-- Opening Marker --
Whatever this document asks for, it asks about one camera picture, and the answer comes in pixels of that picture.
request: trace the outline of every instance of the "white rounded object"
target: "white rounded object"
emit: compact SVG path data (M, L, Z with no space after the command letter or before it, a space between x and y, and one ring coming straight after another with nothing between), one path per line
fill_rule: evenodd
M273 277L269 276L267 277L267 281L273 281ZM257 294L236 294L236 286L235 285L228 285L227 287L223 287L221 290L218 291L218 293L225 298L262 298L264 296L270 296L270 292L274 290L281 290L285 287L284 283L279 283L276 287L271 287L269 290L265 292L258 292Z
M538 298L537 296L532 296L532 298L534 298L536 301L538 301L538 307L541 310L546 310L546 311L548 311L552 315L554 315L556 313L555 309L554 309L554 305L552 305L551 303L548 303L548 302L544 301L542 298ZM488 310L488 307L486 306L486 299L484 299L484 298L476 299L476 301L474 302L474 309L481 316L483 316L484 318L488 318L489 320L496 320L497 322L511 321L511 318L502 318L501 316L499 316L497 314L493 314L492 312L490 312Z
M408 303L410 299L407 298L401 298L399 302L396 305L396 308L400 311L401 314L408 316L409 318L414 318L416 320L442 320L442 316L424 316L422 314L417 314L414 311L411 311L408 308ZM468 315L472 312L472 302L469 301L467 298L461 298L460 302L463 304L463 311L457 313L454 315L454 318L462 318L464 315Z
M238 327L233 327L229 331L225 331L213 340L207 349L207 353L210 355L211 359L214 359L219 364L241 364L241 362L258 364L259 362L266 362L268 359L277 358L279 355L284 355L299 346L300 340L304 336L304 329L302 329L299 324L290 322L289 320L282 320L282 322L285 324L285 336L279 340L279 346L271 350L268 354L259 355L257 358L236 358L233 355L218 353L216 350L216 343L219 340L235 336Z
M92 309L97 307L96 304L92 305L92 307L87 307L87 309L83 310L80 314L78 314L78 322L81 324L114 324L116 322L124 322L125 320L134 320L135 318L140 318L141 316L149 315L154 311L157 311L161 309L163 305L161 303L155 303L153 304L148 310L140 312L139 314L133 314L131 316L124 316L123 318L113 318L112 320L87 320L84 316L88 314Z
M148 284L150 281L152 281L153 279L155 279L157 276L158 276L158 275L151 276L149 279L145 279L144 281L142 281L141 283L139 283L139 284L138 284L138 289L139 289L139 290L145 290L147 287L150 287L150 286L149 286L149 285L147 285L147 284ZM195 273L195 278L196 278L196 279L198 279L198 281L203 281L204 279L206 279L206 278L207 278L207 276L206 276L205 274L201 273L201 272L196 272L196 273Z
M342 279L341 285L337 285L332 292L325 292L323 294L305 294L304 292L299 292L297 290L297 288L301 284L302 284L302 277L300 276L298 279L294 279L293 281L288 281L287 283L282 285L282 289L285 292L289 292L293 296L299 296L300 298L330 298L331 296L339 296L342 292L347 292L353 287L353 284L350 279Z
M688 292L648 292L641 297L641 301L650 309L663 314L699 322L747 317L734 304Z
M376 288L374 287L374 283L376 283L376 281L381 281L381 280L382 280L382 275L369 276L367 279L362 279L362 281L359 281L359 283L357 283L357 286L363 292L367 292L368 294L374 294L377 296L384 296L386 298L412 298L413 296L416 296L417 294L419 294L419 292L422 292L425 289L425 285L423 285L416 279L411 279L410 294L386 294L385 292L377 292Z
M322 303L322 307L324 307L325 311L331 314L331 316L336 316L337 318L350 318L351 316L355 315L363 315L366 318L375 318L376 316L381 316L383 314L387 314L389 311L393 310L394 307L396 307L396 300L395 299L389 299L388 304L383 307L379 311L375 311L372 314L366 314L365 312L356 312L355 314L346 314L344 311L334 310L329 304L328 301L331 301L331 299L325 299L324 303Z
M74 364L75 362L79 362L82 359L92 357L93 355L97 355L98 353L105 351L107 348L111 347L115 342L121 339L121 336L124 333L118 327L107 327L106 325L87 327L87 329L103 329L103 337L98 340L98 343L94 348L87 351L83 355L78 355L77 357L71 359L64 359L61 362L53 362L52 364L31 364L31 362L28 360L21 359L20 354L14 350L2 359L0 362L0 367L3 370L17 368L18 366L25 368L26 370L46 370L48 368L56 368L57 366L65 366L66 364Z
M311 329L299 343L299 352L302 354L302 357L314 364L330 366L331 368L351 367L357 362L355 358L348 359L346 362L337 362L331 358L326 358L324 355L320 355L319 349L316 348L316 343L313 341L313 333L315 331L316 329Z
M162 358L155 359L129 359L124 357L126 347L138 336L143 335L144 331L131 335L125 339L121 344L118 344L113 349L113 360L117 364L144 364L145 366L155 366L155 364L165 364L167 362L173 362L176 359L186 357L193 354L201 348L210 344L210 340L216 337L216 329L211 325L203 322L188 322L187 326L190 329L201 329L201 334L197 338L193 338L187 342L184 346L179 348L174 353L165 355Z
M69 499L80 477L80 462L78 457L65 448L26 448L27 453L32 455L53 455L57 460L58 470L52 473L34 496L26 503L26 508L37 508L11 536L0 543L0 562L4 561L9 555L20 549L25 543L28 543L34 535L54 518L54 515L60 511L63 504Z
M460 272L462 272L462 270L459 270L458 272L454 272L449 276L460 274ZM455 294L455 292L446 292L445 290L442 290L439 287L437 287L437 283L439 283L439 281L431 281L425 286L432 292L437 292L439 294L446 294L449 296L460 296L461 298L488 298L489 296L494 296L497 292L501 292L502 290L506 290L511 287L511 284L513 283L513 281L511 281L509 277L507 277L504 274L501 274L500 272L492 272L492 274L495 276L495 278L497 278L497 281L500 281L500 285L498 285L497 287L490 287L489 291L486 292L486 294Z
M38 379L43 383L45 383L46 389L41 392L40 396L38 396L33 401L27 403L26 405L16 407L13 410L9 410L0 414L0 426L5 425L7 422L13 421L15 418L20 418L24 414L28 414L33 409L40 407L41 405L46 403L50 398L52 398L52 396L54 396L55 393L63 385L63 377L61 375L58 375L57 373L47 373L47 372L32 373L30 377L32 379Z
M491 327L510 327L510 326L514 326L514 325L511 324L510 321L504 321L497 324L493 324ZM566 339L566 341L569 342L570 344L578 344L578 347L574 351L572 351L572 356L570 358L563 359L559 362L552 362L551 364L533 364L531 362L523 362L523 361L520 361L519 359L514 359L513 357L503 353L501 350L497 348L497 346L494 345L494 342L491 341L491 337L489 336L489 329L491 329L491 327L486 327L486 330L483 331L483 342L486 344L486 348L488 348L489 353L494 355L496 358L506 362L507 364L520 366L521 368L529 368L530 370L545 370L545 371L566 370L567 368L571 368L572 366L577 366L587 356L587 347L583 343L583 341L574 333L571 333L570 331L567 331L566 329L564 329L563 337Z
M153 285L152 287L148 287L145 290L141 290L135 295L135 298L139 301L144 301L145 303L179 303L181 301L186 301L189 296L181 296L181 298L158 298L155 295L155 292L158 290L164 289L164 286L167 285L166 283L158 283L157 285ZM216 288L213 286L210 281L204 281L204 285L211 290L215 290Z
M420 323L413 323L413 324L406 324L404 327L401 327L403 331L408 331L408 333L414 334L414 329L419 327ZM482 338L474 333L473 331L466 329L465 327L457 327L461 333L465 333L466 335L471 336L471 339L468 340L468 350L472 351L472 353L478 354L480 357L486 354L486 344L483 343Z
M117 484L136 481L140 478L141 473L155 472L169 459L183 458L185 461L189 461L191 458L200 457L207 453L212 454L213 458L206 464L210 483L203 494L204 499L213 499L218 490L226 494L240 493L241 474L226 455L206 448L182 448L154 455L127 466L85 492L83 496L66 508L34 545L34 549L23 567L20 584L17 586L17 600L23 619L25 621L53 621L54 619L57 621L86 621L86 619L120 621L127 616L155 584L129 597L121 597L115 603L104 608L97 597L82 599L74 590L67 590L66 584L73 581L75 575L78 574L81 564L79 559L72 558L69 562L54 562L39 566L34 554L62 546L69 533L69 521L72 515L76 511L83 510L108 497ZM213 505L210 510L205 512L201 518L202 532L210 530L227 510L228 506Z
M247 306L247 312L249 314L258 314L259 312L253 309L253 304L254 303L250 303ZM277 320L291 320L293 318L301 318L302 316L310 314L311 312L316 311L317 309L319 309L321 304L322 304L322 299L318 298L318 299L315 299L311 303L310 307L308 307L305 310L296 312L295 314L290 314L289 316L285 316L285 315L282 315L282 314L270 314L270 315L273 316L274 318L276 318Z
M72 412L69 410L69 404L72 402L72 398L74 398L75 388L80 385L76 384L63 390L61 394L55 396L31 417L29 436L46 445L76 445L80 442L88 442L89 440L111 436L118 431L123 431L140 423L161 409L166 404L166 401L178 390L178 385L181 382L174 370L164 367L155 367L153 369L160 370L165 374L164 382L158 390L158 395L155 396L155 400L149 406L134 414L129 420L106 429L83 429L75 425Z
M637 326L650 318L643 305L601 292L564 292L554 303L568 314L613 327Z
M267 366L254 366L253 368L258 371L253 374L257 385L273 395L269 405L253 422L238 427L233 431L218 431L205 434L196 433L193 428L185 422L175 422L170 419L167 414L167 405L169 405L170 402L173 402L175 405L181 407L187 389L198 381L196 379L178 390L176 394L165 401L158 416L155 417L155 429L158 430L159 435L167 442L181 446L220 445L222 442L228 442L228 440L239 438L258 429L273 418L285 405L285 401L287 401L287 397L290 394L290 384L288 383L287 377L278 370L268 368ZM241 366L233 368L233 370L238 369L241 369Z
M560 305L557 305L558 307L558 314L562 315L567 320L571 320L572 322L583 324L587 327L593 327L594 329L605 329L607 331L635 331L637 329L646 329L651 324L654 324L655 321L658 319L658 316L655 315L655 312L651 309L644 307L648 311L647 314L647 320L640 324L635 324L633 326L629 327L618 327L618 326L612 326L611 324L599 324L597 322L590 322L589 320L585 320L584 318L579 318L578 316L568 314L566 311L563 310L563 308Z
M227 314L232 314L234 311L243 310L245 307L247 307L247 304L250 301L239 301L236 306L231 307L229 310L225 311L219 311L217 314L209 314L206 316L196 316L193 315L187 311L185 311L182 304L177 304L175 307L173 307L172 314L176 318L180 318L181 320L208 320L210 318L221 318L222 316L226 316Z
-- Closing Marker --
-- Opening Marker --
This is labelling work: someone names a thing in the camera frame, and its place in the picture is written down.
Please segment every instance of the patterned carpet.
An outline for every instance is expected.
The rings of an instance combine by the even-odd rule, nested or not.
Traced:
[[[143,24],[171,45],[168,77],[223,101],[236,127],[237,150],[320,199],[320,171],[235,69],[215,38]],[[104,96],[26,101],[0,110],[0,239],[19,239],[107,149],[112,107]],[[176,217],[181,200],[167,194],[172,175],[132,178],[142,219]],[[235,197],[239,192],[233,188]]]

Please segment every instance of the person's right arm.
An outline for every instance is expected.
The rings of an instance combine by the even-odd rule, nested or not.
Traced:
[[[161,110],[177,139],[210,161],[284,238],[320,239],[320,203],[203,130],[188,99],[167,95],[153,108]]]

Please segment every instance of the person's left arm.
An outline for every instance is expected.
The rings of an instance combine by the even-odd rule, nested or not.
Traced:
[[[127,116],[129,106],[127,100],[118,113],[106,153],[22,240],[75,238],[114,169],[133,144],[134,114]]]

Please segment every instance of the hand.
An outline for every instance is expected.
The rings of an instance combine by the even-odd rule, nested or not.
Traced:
-- Closing Marker --
> [Requirement]: Please report how many lines of the entries above contain the string "person". Reply with only the number.

> [Completed task]: 2